### Task objective
Take each line from the material below that includes the string "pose" and copy it.

### Data

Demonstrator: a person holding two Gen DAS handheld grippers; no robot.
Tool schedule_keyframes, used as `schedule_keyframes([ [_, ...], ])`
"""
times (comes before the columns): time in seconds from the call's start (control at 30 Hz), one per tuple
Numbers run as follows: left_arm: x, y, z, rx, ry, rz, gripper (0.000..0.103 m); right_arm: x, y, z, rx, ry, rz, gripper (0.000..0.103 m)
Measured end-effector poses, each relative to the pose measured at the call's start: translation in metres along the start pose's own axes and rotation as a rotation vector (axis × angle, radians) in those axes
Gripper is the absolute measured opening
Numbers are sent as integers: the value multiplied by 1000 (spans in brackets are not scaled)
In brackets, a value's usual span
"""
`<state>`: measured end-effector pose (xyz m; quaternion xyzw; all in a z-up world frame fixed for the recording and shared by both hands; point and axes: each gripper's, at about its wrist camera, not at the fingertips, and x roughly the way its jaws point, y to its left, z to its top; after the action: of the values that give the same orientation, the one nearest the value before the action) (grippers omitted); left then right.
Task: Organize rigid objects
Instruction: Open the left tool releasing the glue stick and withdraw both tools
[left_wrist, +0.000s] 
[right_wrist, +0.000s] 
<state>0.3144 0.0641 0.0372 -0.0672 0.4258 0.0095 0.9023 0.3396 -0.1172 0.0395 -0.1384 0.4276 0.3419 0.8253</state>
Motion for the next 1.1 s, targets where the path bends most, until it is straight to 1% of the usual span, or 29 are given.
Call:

### Solved problem
Measured end-effector poses, each relative to the pose measured at the call's start: translation in metres along the start pose's own axes and rotation as a rotation vector (axis × angle, radians) in those axes
`<state>`: measured end-effector pose (xyz m; quaternion xyzw; all in a z-up world frame fixed for the recording and shared by both hands; point and axes: each gripper's, at about its wrist camera, not at the fingertips, and x roughly the way its jaws point, y to its left, z to its top; after the action: of the values that give the same orientation, the one nearest the value before the action) (grippers omitted); left then right.

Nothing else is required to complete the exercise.